## EXERCISE DETAILS:
Gather from the material every line that contains the string "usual".

## COLLECTED DATA:
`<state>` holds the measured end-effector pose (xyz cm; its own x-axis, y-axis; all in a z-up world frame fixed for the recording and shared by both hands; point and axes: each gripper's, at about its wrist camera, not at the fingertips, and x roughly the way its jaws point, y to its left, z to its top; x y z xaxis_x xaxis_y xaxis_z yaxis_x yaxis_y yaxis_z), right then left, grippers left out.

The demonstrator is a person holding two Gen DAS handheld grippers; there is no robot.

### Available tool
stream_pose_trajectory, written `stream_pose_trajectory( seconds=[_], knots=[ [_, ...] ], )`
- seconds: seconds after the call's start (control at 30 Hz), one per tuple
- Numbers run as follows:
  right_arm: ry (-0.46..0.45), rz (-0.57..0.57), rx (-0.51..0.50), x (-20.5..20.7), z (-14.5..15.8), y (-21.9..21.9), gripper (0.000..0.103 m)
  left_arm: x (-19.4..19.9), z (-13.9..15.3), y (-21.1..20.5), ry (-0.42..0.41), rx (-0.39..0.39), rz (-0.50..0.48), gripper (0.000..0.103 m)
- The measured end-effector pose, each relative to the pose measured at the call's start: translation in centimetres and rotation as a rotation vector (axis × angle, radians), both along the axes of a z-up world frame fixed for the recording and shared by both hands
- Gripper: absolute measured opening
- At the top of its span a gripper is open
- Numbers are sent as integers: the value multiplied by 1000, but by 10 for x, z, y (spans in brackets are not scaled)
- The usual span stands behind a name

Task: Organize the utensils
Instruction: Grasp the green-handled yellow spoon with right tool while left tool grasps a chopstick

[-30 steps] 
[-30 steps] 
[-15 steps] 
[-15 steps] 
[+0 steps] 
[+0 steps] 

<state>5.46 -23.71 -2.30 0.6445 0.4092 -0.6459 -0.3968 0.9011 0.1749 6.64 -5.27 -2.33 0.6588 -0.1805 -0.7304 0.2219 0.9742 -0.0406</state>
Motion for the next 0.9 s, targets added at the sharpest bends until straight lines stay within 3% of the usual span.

## TASK RESULT:
- The usual span stands behind a name
Motion for the next 0.9 s, targets added at the sharpest bends until straight lines stay within 3% of the usual span.

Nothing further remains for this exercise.